Welcome, fellow schmoe...


----------



## Barncat (Apr 13, 2021)

I stopped going to airgas after I realized they charged a haz mat fee on every item they sold. Buy a drill bit, hazmat fee added, buy a grinding wheel, hazmat fee added, new mig gun tip, hazmat fee added. I asked the sales guy why and his response was because you can use a drill bit or grinding wheel to make something hazardous, so we can charge the fee. If I recall, it was in the neighborhood of 5-10 percent. Now I go next door to purity cylinder gas and buy the same stuff for less money and no hazmat fee tacked on.


----------



## ericc (Apr 13, 2021)

Barncat said:


> I stopped going to airgas after I realized they charged a haz mat fee on every item they sold. Buy a drill bit, hazmat fee added, buy a grinding wheel, hazmat fee added, new mig gun tip, hazmat fee added. I asked the sales guy why and his response was because you can use a drill bit or grinding wheel to make something hazardous, so we can charge the fee. If I recall, it was in the neighborhood of 5-10 percent. Now I go next door to purity cylinder gas and buy the same stuff for less money and no hazmat fee tacked on.

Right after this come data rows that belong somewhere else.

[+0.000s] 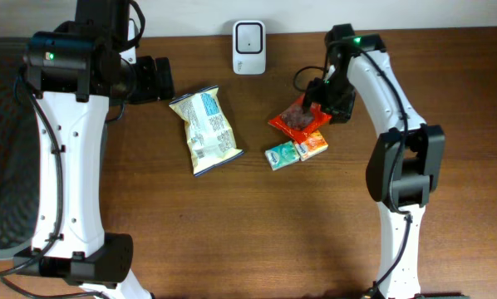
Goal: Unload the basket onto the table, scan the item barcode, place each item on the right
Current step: 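Regrasp the red bag and hold it over the scanner, then carry the red bag to the right table edge and drop it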
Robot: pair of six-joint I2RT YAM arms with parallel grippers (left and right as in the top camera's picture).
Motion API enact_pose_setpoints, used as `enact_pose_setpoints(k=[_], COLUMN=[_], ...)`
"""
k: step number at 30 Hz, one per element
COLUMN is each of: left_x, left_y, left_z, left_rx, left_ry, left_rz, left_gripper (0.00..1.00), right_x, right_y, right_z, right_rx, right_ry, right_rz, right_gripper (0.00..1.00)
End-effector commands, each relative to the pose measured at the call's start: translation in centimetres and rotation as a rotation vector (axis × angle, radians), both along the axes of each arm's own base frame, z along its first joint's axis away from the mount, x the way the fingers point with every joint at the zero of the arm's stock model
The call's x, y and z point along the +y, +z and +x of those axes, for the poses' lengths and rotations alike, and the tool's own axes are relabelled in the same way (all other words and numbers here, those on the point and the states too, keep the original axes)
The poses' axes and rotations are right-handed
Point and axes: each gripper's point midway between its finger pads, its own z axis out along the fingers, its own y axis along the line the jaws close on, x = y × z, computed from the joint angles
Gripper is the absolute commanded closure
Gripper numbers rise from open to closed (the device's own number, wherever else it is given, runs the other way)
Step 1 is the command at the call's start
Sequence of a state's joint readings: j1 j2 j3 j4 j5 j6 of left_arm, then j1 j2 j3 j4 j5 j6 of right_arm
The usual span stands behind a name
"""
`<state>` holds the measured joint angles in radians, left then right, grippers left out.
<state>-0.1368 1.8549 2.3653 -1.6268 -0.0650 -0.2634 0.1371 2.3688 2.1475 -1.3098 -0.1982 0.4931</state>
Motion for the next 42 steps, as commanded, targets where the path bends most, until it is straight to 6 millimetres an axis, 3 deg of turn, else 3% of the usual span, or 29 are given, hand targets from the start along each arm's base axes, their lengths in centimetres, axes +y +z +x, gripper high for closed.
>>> enact_pose_setpoints(k=[1, 4, 7, 10, 12, 13, 15, 17, 18, 20, 23, 27, 33, 36, 39, 40, 42], left_x=[0.3, 0.3, 0.3, 0.3, 0.3, 0.3, 0.3, 0.3, 0.3, 0.3, 0.3, 0.3, 0.3, 0.3, 0.3, 0.3, 0.3], left_y=[0.7, 0.7, 0.7, 0.7, 0.7, 0.7, 0.7, 0.7, 0.7, 0.7, 0.7, 0.7, 0.7, 0.7, 0.7, 0.7, 0.7], left_z=[-0.3, -0.4, -0.4, -0.4, -0.4, -0.4, -0.4, -0.4, -0.4, -0.4, -0.4, -0.4, -0.4, -0.4, -0.4, -0.4, -0.4], left_rx=[-0.021, -0.018, -0.019, -0.018, -0.018, -0.018, -0.018, -0.018, -0.018, -0.018, -0.018, -0.018, -0.018, -0.018, -0.018, -0.018, -0.018], left_ry=[0.019, 0.019, 0.019, 0.019, 0.019, 0.019, 0.019, 0.019, 0.019, 0.019, 0.019, 0.019, 0.019, 0.019, 0.019, 0.019, 0.019], left_rz=[0.001, 0.001, 0.001, 0.001, 0.001, 0.001, 0.001, 0.001, 0.001, 0.001, 0.001, 0.001, 0.001, 0.001, 0.001, 0.001, 0.001], left_gripper=[0.01, 0.01, 0.01, 0.01, 0.01, 0.01, 0.01, 0.01, 0.01, 0.01, 0.01, 0.01, 0.01, 0.01, 0.01, 0.01, 0.01], right_x=[0.2, 1.4, 1.8, 2.0, 2.1, 2.1, 2.9, 3.6, 4.7, 6.0, 8.6, 11.9, 15.8, 15.2, 11.9, 9.9, 2.2], right_y=[-1.3, -3.7, -4.8, -5.1, -5.0, -5.0, -3.9, -1.0, 2.4, 6.2, 12.9, 14.1, 10.7, 10.5, 12.8, 14.0, 17.0], right_z=[0.0, 0.3, 1.0, 2.0, 2.4, 2.5, 3.0, 4.7, 6.3, 8.1, 12.6, 16.0, 18.2, 18.5, 19.2, 19.3, 19.0], right_rx=[0.005, -0.011, -0.051, -0.093, -0.111, -0.113, -0.13, -0.204, -0.296, -0.391, -0.644, -0.822, -0.951, -0.963, -0.985, -0.989, -0.976], right_ry=[-0.109, -0.153, -0.149, -0.149, -0.149, -0.149, -0.14, -0.103, -0.031, 0.003, 0.025, 0.026, -0.021, -0.026, -0.027, -0.052, -0.154], right_rz=[-0.048, -0.04, -0.028, -0.017, -0.011, -0.01, 0.039, 0.075, 0.131, 0.202, 0.363, 0.406, 0.231, 0.204, 0.204, 0.192, 0.122], right_gripper=[0.28, 0.28, 0.3, 0.59, 0.88, 0.96, 0.96, 0.96, 0.96, 0.96, 0.96, 0.96, 0.95, 0.95, 0.95, 0.95, 0.95])
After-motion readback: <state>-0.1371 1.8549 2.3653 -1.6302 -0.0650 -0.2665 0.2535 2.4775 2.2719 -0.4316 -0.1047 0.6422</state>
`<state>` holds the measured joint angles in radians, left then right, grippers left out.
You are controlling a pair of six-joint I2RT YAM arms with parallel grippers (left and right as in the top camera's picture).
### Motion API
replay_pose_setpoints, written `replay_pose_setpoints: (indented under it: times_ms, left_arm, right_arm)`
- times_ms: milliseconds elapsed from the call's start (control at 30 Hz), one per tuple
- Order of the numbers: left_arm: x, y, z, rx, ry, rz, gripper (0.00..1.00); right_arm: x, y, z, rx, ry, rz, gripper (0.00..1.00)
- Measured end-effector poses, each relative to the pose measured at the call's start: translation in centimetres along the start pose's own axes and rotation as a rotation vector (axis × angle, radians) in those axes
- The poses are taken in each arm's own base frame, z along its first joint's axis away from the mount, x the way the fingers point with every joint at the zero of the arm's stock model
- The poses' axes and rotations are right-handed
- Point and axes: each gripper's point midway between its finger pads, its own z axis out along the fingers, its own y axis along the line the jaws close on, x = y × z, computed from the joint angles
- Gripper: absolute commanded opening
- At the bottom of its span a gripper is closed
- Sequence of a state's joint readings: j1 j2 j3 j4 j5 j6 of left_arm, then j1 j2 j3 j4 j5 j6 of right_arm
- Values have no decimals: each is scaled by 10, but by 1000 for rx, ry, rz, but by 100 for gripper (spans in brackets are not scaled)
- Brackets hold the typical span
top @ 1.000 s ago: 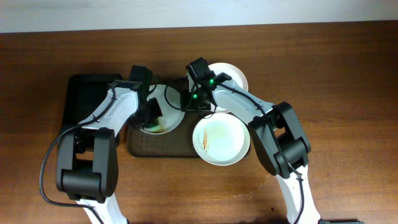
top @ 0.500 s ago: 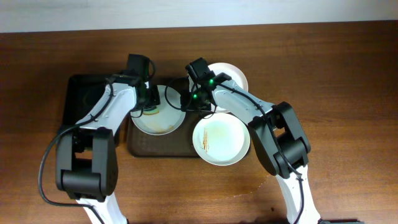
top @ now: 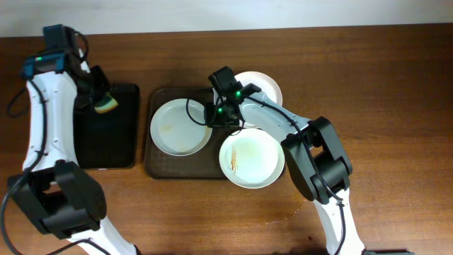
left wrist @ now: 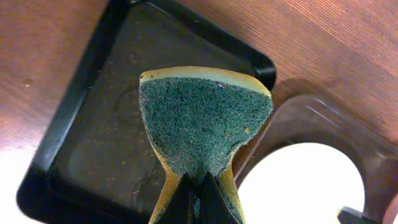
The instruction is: Clean dirty plates on tray and stack at the side
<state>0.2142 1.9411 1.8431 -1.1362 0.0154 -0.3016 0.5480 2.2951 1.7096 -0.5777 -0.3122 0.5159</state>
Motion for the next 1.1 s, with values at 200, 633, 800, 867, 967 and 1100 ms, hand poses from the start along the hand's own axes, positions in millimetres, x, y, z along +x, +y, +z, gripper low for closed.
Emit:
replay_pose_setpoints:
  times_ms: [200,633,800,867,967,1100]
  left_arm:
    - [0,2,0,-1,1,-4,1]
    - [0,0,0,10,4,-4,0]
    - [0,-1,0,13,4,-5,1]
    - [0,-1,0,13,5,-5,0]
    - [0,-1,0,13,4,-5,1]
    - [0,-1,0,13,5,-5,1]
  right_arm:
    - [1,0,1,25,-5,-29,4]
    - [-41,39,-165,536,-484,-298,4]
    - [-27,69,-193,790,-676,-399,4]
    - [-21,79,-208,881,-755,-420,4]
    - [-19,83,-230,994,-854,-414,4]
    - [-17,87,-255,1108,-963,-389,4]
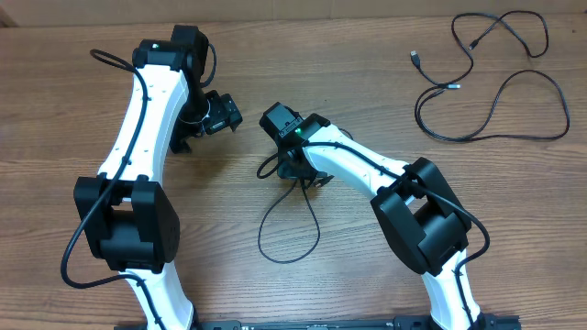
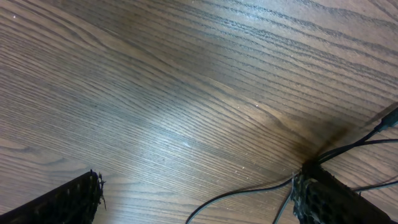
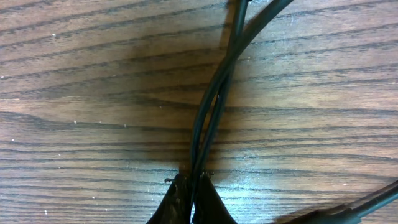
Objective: Untangle cables
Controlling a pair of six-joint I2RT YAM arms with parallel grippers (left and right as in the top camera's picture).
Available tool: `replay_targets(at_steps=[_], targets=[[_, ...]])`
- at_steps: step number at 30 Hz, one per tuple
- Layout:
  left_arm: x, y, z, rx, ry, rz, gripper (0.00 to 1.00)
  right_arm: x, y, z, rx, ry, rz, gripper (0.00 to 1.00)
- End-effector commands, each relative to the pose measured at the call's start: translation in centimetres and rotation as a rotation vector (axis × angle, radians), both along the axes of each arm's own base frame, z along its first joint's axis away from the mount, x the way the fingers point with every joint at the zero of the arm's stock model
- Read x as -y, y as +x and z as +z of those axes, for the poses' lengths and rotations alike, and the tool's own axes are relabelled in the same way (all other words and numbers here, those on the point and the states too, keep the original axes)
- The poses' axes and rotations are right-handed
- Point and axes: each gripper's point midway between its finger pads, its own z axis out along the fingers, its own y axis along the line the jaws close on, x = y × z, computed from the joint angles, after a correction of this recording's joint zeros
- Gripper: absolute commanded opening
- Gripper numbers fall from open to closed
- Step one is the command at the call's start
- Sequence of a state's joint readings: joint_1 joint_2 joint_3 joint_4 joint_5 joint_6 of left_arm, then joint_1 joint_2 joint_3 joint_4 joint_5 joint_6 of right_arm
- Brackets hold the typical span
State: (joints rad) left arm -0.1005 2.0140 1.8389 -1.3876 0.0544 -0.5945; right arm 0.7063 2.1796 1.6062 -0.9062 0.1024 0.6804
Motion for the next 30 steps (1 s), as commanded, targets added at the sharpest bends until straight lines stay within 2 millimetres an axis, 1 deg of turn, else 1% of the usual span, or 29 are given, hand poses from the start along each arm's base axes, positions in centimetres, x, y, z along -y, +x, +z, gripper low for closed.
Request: replay_targets(at_steps=[1, 6, 10, 12, 23, 26, 30], targets=[[-0.3, 0.5, 1.6, 0.053, 0.012, -0.017, 1.0, -0.2, 0.3, 1.0, 0.011, 0.034, -0.012, 0.04], [-0.3, 0.5, 1.6, 0.053, 0.012, -0.017, 1.0, 0.0, 0.1, 1.0, 0.004, 0.027, -0.013, 0.04], [-0.3, 0.5, 1.6, 0.053, 0.012, -0.017, 1.0, 0.1, 0.0, 1.6, 0.004, 0.028, -0.013, 0.04], [-0.3, 0.5, 1.6, 0.053, 0.012, -0.017, 1.0, 0.0, 0.1, 2.1, 0.013, 0.035, -0.014, 0.04], [-0.3, 0.5, 1.6, 0.053, 0.012, -0.017, 1.0, -0.3, 0.6, 6.3, 0.087, 0.093, -0.013, 0.04], [-0.3, 0.5, 1.6, 0.053, 0.012, -0.017, 1.0, -0.3, 0.6, 6.8, 0.097, 0.102, -0.014, 0.04], [-0.3, 0.5, 1.6, 0.053, 0.012, -0.017, 1.0, -0.3, 0.6, 6.9, 0.097, 0.103, -0.014, 0.04]])
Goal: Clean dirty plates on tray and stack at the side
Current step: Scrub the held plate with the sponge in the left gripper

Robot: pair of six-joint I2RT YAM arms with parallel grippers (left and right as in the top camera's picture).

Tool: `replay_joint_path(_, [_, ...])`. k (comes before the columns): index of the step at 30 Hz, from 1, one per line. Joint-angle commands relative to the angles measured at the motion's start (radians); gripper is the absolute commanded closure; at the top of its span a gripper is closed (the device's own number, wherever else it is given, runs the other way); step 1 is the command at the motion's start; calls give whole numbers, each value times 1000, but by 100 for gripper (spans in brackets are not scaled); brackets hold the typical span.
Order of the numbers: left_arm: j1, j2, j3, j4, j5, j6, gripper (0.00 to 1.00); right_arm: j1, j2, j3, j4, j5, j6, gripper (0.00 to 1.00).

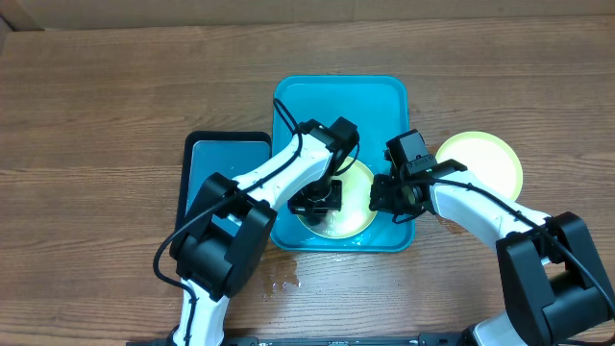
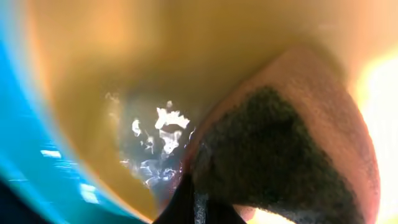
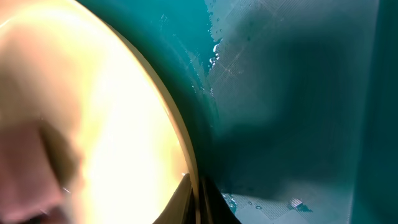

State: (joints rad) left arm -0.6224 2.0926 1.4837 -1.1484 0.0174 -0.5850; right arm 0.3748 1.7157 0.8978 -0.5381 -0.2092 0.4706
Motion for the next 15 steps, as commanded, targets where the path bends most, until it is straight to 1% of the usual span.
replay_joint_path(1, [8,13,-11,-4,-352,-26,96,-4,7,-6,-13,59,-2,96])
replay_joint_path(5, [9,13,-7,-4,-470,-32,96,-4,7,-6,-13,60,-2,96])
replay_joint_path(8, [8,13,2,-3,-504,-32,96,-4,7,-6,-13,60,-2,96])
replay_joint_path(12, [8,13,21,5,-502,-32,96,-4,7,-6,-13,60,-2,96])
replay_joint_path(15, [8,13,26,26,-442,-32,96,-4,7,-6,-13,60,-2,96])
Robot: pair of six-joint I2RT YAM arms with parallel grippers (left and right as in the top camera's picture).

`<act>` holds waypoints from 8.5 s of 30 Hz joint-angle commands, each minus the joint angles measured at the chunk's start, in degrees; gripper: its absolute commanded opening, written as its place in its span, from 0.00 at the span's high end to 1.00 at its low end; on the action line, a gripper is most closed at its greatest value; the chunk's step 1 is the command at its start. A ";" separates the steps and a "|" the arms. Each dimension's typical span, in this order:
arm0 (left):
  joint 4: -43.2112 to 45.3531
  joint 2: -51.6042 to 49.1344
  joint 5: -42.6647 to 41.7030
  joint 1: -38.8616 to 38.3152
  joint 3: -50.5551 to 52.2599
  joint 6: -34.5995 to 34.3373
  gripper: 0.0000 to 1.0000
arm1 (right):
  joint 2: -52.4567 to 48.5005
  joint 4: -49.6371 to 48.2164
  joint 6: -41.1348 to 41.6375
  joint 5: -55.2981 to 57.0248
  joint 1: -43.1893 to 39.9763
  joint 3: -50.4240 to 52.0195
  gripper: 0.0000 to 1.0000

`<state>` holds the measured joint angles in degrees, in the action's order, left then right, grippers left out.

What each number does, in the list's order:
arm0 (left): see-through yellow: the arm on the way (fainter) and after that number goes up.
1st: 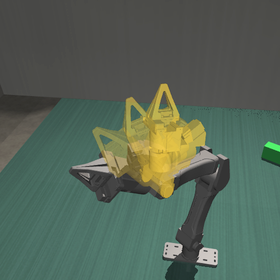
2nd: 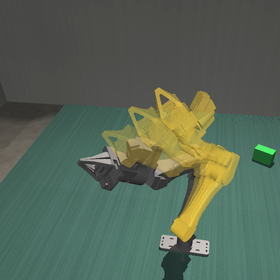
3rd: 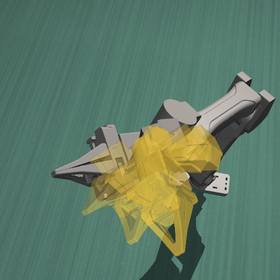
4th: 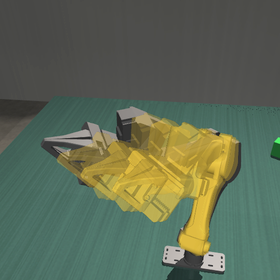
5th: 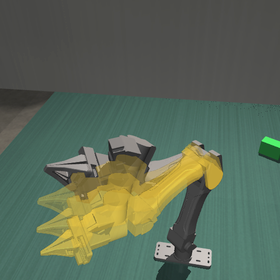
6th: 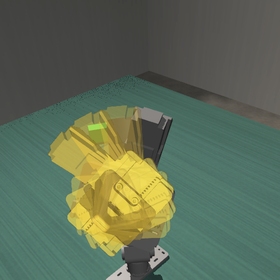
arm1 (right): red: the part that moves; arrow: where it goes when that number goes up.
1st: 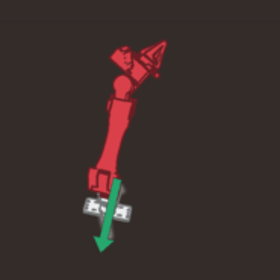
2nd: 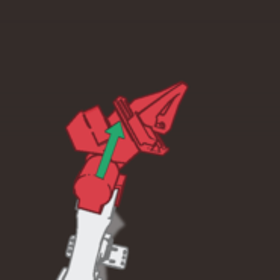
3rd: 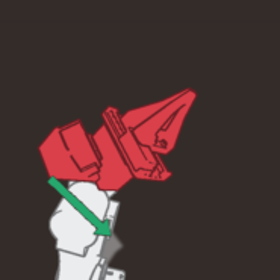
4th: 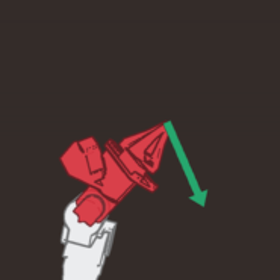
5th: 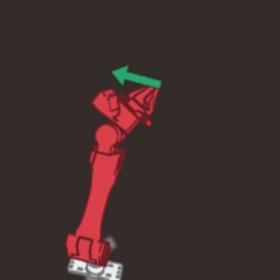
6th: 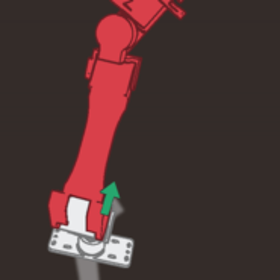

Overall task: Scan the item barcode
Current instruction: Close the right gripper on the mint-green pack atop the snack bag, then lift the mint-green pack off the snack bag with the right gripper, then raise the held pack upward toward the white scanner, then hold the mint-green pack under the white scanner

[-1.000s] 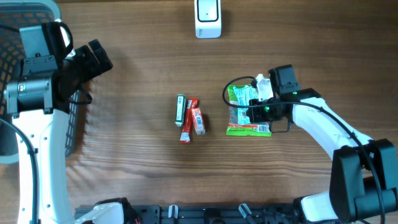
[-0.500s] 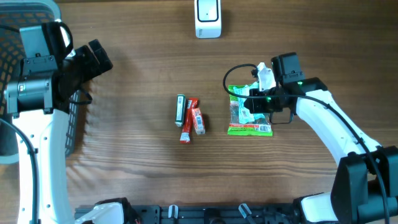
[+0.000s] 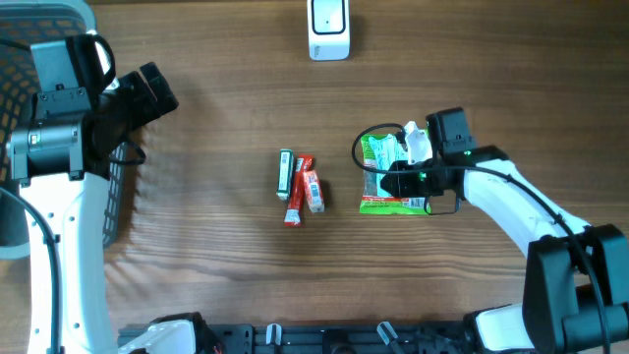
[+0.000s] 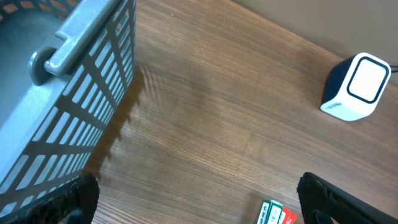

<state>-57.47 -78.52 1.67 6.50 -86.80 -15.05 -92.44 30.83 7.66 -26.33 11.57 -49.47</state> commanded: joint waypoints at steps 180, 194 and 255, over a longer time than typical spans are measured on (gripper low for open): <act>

I figured our welding store did that to discourage small purchases.  Multiple items only were charged one hazmat fee.  Now, if they charged a hazmat fee for every line item, that would be a drag.  The local industrial supply store just went to line item minimum to discourage small (hobbyist, most likely) purchasers.


----------



## Eddyde (Apr 13, 2021)

Airgas is a ripoff, the other day  they charged me $35 for a 20 lb CO2 refill... A few months ago I paid $20 at my old supplier. Unfortunately he's down in NYC, a 100 miles away. Up here Airgas is the closest to me about a 10 minute drive, the next nearest gas supplier is at least 45min drive. Ugh...


----------



## pontiac428 (Apr 14, 2021)

The hazmat fee is bogus! It's not a law, it's a stupid store policy and a bait and switch tactic. If they're going to charge a fee, I'd better get a hard copy MSDS for each item as required by federal law... and a set of vehicle placards so I can legally transport the merchandise too.


----------



## Iceberg86300 (Apr 14, 2021)

pontiac428 said:


> The hazmat fee is bogus! It's not a law, it's a stupid store policy and a bait and switch tactic. If they're going to charge a fee, I'd better get a hard copy MSDS for each item as required by federal law... and a set of vehicle placards so I can legally transport the merchandise too.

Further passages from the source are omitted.